Preqin expects alternative investment assets under management to reach $14 trillion by 2023.
From 2009 to 2018, more than $3 trillion has flowed into private equity and venture capital funds worldwide, according to a recent PitchBook study. Private equity funds raised $2.6 trillion of the total.
"The massive amounts of capital flowing in and out of the private markets was my 'stand back, `wow' moment," said Adley Bowden, Seattle-based vice president of research and analysis at PitchBook and author of the study.
Private equity raised $500 billion in 2018, he noted.
"It seems like huge sums but it has steadily built up ... in the past decade," Mr. Bowden said.
And investors are not showing any signs of slowing down. Some 66% indicated they expect to increase their alternative investment allocations over the next five years, outstripping interest in increasing allocation targets to any other asset class, according to a PitchBook survey.
The question is whether private equity and venture capital has enough capacity for this capital, Mr. Bowden said. "How many companies that are worth funding … is a question that the industry is grappling with," he said.
Industry executives are concerned with concentration risk. But investors take comfort in the fact that they were able to weather the global financial crisis. And the average institutional investor still only has a small slice invested in alternative investments, he said. The median allocation to private markets from North American public pension plans is 6.7%; in Europe it's 3.9%.
"It's rare that liquidity needs force investors to sell PE positions," said Antoine Drean, founder, chairman and CEO of Triago, a private equity fund advisory firm. "In stock market crashes, investors have sold private equity positions, or more frequently frozen their investment programs, as falling stock prices inflated more resilient private equity positions well above allocation targets."
Generally, when faced with liquidity pressure, most investors will choose to sell stocks because they are more liquid.

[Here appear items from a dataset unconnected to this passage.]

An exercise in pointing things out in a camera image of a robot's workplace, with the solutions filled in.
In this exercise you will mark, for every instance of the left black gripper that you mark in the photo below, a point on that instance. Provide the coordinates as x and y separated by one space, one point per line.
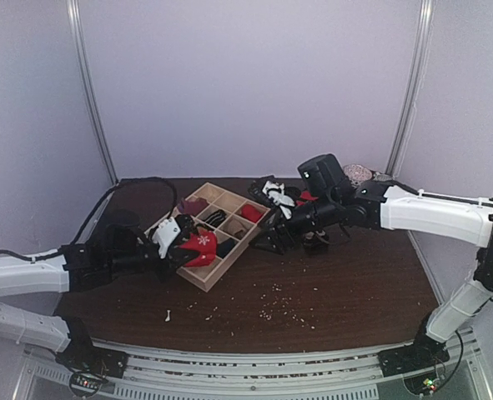
172 257

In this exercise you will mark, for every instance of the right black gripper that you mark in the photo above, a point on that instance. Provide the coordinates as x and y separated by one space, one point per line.
279 225

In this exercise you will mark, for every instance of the wooden compartment box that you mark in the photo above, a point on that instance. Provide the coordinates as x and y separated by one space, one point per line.
224 224

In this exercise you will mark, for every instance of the red sock with stripes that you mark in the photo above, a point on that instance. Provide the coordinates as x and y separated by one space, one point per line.
199 251

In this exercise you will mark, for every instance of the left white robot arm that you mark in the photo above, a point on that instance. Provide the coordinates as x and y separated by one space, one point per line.
69 268

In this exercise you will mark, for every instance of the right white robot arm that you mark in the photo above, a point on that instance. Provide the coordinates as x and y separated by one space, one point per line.
388 205

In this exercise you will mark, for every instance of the red rolled sock in box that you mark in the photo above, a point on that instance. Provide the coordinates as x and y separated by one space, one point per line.
251 213

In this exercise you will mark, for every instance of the beige sock in box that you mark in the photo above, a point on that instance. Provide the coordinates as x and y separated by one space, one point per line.
235 228

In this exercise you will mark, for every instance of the teal sock in box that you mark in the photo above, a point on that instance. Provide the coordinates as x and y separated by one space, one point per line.
225 247

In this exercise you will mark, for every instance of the red folded sock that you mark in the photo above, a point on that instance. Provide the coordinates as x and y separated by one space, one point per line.
305 197

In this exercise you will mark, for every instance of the black striped sock in box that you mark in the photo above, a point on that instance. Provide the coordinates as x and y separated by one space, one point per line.
216 218

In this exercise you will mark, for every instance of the purple sock in box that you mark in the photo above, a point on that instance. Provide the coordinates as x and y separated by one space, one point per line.
193 206

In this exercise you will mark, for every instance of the dotted white bowl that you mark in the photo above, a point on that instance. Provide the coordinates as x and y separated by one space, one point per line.
357 174

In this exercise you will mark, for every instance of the striped ceramic cup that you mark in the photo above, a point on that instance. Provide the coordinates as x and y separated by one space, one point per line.
382 177

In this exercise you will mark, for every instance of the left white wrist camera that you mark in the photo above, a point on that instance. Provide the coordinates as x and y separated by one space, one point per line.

"Almost all institutional investors have diversified portfolios that allow them to choose what assets to sell in case they need to generate liquidity," Mr. Drean said. "For all of the above reasons, in public market routs, investors will choose to sell stocks over harder-to-sell and arguably much more resilient private equity."

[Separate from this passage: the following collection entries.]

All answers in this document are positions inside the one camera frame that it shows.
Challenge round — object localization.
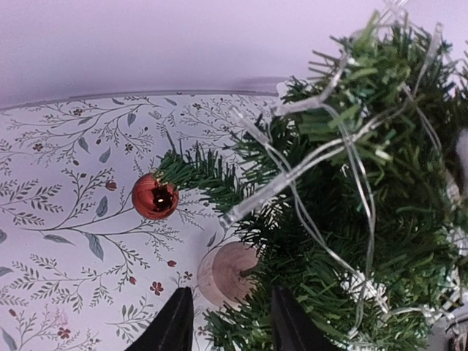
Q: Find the small green christmas tree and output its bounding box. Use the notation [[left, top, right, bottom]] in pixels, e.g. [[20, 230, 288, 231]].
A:
[[159, 15, 467, 350]]

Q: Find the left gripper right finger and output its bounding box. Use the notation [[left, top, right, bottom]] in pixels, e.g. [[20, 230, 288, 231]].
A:
[[271, 287, 340, 351]]

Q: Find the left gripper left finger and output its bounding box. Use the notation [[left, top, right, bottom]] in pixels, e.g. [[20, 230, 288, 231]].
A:
[[126, 287, 195, 351]]

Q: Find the red ball ornament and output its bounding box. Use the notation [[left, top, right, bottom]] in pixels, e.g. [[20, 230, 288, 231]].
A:
[[132, 173, 179, 220]]

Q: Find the clear led light string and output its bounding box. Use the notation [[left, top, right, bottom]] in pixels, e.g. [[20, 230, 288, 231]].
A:
[[221, 0, 468, 344]]

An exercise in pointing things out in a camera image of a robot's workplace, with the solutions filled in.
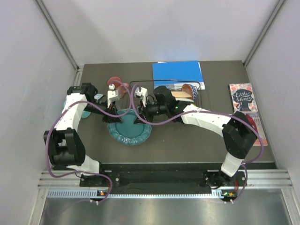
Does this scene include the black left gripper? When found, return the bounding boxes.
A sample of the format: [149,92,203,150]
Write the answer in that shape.
[84,98,123,123]

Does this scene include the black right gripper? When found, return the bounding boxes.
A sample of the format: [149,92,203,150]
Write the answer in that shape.
[133,99,168,125]

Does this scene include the teal scalloped plate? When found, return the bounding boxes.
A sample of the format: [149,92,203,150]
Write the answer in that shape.
[107,109,152,146]

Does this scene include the black wire dish rack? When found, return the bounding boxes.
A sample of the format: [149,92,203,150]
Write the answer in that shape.
[126,80,203,118]

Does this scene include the peach bird plate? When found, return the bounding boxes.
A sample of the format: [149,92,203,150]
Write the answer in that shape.
[171,91,192,98]

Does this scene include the white watermelon plate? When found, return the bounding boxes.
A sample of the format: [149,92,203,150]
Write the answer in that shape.
[176,98,194,103]

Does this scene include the red patterned small bowl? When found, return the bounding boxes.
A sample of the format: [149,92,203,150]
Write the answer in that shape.
[181,83,198,100]

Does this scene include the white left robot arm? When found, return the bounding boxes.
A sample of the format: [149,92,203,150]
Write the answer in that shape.
[44,83,121,186]

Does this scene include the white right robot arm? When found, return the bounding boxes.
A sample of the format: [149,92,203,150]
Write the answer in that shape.
[130,85,259,186]

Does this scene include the teal cat ear headphones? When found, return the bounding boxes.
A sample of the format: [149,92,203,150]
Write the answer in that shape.
[62,93,91,119]

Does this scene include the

Ludovic Phalippou, professor of financial economics at Saïd Business School, University of Oxford, acknowledged that investors need to pay attention to liquidity risk.
However, the secondary markets are a lot more developed than they were in 2008, he said. "Most investors should be able to navigate through a liquidity crisis by selling assets other than their private equity ones, and using the secondary market at the margin."
However, investors that do sell on the secondary markets, especially when they need the liquidity, will be hurt because of the significant discount, noted Sasha Grutman, New York-based co-founding partner of Middlemarch Partners LLC, a merchant bank with investment banking and private equity investment management units.
"When you try to sell out in the middle (of a fund's life), it will generally be discounted pretty heavily" to account for selling the investment prematurely, Mr. Grutman said. "For somebody with liquidity needs, private markets are strange bedfellows."